By Lee C. Chipongian
Inflation rate may not drop lower than two percent level in the second quarter due to some price pressures while analysts think the Monetary Board may opt for another rate reduction after June this year.
“Inflation may not go below two percent in the second quarter due to supply constraints, but neither do we see much upward pressure with weak aggregate demand and ultra-low crude oil prices with supply overhang despite an OPEC-Russia-US production cut agreement in April,” according to Metrobank affiliate First Metro Pacific Corp. and its research partner, University of Asia and the Pacific.
The private analysts also see the Bangko Sentral ng Pilipinas (BSP) cutting the policy rate by a total 150 basis points (bps) this year.
“Monetary policy will remain easy as domestic interest rates have not dropped in synch with the US. While we saw a further 50 bps policy rate slash on April 17, 2020 to bring it to 2.75 percent, we still see a further 25 bps cut likely in early second half (2020). This means that we expect policy rates to be reduced further to 2.50 percent,” according to the latest FMIC-UA&P “Market Call” commentary.

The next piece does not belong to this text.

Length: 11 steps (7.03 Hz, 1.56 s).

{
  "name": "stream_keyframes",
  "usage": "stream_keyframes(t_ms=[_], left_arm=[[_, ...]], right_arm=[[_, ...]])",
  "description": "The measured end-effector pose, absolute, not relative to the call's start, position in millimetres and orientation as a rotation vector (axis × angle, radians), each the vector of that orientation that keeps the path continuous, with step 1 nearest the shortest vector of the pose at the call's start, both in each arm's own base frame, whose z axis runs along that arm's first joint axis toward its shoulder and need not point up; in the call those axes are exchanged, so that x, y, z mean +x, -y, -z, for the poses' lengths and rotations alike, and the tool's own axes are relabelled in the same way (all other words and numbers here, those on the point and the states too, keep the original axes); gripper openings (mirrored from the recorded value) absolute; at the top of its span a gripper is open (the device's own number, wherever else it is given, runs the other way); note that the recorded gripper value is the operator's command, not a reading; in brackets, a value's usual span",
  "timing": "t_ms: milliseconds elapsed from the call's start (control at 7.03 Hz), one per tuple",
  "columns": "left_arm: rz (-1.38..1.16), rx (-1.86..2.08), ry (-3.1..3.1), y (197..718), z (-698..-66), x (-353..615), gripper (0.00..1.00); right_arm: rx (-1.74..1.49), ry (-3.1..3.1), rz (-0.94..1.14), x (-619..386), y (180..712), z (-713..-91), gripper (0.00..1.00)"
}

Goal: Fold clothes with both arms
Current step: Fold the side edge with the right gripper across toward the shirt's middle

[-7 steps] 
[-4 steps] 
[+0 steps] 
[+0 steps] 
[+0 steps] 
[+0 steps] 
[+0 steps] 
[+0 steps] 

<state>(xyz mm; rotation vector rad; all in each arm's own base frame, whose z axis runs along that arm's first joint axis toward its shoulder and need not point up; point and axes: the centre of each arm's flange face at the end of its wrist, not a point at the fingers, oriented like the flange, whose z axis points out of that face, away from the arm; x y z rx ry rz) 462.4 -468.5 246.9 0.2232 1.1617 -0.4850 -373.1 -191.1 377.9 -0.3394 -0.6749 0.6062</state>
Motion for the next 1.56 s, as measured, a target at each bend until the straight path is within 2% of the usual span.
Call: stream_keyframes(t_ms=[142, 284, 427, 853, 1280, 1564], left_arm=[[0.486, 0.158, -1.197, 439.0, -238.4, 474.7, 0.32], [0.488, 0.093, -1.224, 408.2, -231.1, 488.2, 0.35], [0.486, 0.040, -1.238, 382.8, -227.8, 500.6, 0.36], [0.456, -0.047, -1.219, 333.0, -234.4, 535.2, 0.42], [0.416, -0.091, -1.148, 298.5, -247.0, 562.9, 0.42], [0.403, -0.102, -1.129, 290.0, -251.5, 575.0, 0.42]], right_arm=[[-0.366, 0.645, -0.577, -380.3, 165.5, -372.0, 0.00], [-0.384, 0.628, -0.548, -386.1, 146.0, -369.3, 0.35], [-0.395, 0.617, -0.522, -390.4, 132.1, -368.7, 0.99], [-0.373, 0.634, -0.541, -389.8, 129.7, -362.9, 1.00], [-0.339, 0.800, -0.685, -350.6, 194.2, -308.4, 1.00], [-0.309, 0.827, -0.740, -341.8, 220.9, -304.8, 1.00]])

The analysts also commented that the “rapid spread of COVID-19 in the country and around the world and most governments’ (including the Philippines) response had been for an extended lockdown. This has caused high unemployment, large cutbacks in production, income and spending which in turn egged governments to engage in unprecedented deficit spending. Disruptions in supply chains have added to producers’ problems. And so, the world and the country as well, appears to have entered unchartered territory,” they said.

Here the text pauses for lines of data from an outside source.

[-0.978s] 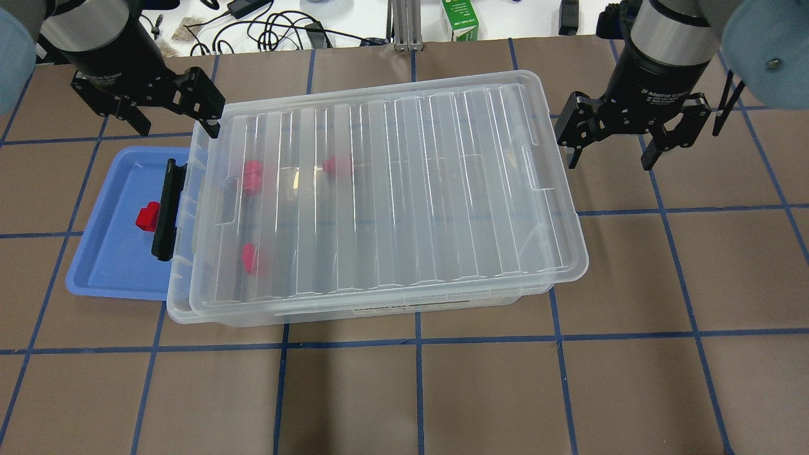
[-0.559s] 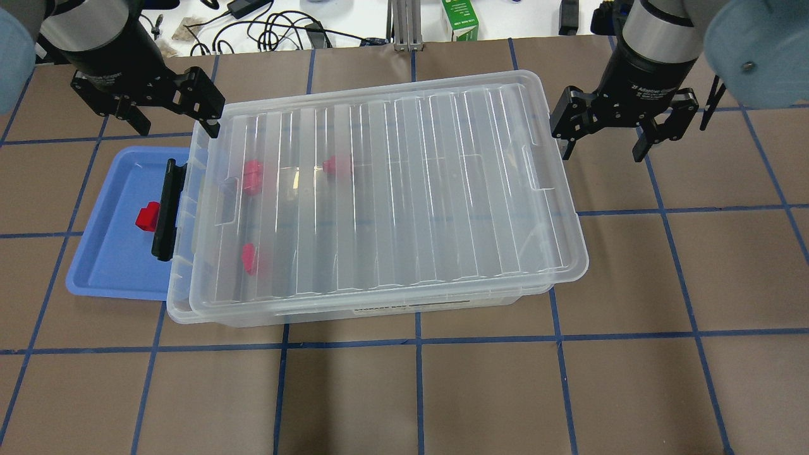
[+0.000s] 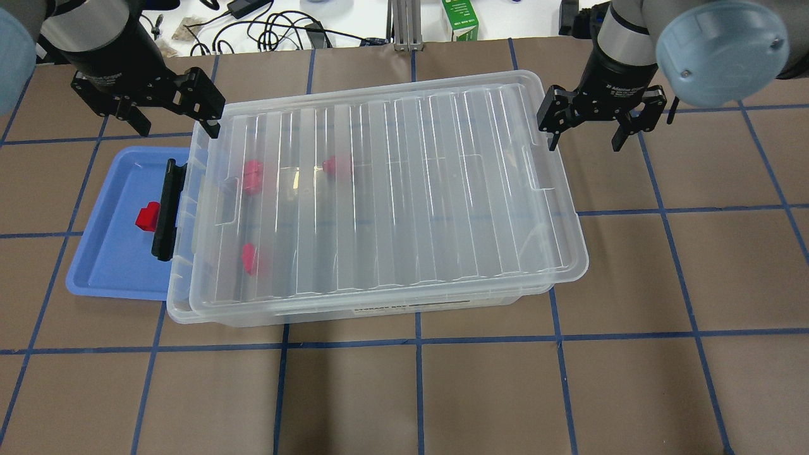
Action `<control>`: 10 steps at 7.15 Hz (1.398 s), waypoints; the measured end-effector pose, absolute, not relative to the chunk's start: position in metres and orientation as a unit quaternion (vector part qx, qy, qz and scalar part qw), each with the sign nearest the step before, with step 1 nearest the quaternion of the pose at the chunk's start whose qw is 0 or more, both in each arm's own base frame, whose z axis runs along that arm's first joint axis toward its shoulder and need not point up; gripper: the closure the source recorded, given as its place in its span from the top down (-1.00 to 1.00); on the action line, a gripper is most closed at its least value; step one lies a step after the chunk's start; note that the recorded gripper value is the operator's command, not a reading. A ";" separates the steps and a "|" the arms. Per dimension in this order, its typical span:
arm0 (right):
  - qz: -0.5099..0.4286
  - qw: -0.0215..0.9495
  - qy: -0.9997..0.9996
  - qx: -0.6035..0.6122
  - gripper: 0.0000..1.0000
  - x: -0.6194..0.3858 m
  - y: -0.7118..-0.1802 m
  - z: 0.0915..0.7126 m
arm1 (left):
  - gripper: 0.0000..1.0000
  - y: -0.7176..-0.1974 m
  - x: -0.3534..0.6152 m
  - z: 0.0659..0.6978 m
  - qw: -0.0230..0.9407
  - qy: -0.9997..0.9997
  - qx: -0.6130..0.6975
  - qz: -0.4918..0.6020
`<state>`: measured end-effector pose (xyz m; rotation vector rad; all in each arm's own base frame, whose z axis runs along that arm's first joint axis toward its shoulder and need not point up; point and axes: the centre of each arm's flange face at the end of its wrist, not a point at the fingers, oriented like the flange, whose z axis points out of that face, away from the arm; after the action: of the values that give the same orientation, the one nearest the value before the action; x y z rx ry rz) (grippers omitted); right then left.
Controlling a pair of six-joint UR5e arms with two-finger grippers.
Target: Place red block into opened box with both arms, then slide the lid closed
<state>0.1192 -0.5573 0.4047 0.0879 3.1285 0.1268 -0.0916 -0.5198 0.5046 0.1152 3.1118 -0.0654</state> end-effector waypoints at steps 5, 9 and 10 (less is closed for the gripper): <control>0.069 0.005 0.997 0.026 1.00 0.119 -0.580 0.358 | 1.00 -0.520 -0.092 0.505 0.013 0.999 0.037 -0.021; 0.078 0.004 0.997 0.026 1.00 0.118 -0.587 0.341 | 1.00 -0.520 -0.092 0.504 0.013 0.999 0.037 -0.021; 0.076 0.003 0.997 0.027 1.00 0.117 -0.589 0.339 | 1.00 -0.520 -0.092 0.504 0.013 0.999 0.037 -0.021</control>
<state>0.1171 -0.5890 0.3392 0.0839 3.1248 0.2377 -0.0916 -0.5203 0.5042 0.1152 3.1119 -0.0646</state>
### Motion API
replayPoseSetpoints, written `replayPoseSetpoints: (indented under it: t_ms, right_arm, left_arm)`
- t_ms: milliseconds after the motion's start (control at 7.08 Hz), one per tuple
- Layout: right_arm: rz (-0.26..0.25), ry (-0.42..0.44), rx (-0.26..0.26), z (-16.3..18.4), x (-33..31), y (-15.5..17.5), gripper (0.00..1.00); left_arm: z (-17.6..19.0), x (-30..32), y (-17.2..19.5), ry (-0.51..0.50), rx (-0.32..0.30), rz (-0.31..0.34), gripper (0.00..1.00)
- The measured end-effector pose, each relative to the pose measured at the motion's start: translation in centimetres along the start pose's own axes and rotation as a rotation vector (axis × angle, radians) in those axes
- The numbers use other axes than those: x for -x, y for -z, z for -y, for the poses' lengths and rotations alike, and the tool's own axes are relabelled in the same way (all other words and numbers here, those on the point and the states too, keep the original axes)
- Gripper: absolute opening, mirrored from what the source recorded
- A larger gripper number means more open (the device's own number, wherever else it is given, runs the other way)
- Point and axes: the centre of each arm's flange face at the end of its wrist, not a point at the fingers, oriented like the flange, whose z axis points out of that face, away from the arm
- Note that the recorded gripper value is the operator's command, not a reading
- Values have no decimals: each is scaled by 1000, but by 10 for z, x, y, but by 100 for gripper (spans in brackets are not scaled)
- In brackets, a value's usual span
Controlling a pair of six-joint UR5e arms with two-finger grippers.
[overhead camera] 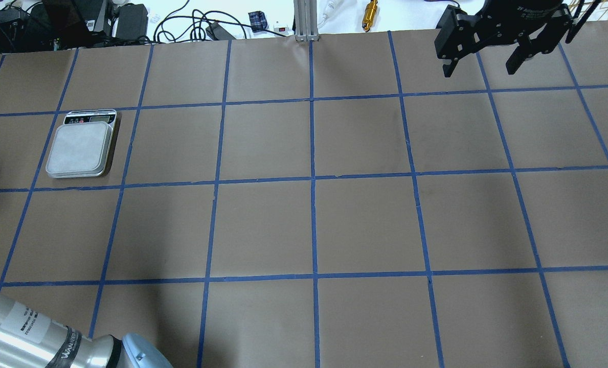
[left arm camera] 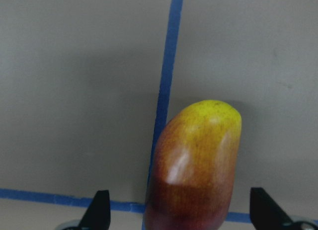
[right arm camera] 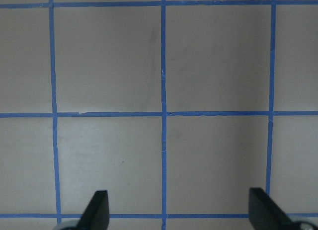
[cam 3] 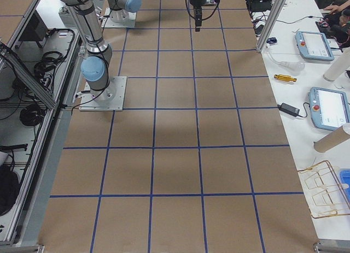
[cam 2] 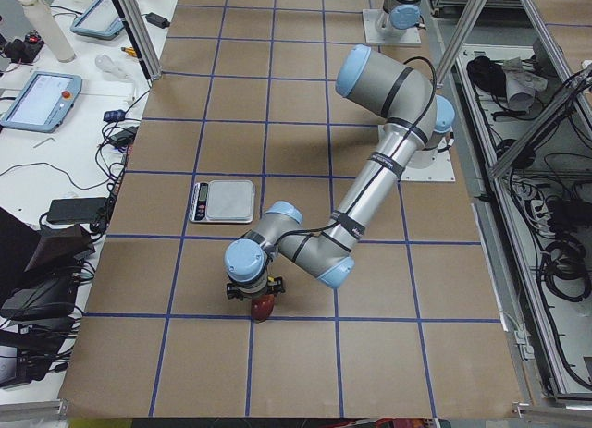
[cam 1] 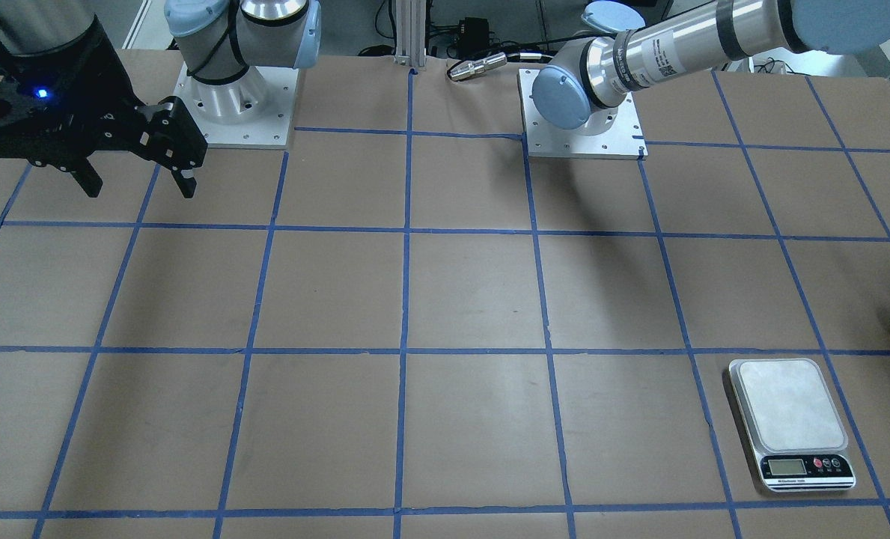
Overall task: Weigh mango
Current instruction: 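Grasp the red-and-yellow mango near the robot's base with the left gripper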
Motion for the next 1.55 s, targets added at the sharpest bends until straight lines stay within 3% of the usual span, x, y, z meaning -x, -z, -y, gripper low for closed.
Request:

FMIC-UA&P also said that the government deficit will “likely widen to seven percent to eight percent of GDP for the full year as tax revenues suffer from lack of production due to the lockdown.”
“Nevertheless, the government still has the ability to borrow more from both domestic and foreign sources in order to boost its COVID-19 response program.
Meanwhile government spending will balloon with subsidies and rebooting of infrastructure spending. However, the debt-to-GDP ratio will rise to a still reasonable level of 46-48 percent from 41.5 percent in 2019,” said the analysts.
With a prolonged COVID-19 lockdown, the assumption that the local economy will contract this year has become more probable but the decline in GDP output will not be as dramatic as in other pandemic-hit economies.